This first age passed after the Union of the Crowns, but a few decades later Scotland unexpectedly had a Second Castle Age – the Baronial Revival – which was sparked by Walter Scott and his house, Abbotsford. The second age ran from the 1820’s to the years before the Great War, and the authors argue it represents unionist nationalism, an assertion of Scottishness within Britain.

Architecturally at least that was a success, with a vivid re-imagining of the themes, proportions and details of Scots castles in the work of the Adam brothers, the Playfairs, David Bryce and William Burn.
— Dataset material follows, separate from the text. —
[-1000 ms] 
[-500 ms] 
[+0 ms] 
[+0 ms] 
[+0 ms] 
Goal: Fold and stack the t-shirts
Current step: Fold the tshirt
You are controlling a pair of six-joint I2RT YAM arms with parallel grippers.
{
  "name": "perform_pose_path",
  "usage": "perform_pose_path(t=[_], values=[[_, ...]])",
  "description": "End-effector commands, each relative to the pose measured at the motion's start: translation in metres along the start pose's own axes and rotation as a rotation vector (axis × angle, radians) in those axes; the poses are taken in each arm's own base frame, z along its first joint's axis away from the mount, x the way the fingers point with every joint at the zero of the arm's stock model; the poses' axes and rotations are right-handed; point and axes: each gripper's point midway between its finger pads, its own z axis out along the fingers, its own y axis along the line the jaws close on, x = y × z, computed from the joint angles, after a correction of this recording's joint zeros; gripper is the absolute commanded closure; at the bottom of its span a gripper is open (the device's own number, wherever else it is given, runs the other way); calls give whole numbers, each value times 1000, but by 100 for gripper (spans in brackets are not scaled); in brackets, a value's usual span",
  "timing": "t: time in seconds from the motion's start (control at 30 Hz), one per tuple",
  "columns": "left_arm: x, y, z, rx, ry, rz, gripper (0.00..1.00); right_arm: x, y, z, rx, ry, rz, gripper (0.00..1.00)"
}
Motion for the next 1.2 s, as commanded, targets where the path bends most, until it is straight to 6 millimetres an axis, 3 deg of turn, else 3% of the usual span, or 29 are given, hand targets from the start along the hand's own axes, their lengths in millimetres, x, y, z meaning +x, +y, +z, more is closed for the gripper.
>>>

They trawled the castles of medieval Scotland for inspiration,

Baronial Revival buildings are like haggis pakora: a good one balances elements from different cultures and reminds us that internationalism is a productive pursuit.  Revival details and materials are Scottish but the massing, parti and outline might pinch from French chateaux, German schlossen and Venetian palazzi.  In fact, rather than falling back on the hackneyed deep-fried Mars Bar in order to slight Scots cuisine – we should celebrate the haggis pakora, which is one of the great inventions of fusion food.   

We should be very grateful to the folks who first came up with the idea, and incidentally it also proves that Indo-Scots cultural appropriation is a Good Thing. Both parties gain – and making a serious point, our identity shouldn’t be copyrighted in the sense that I somehow need permission, or am not allowed to write about people who are different from me.

To do so is what Toni Morrison called cultural apartheid. If only certain people are allowed to write or think about certain things based on their gender, ethnicity, and so forth it would be a terrible loss to the culture of the world as a whole. We would lose sympathy for people from a different background, because they’ve excluded us from their world, and we’d also lose the wonderful cross-pollinations which come about as a side effect.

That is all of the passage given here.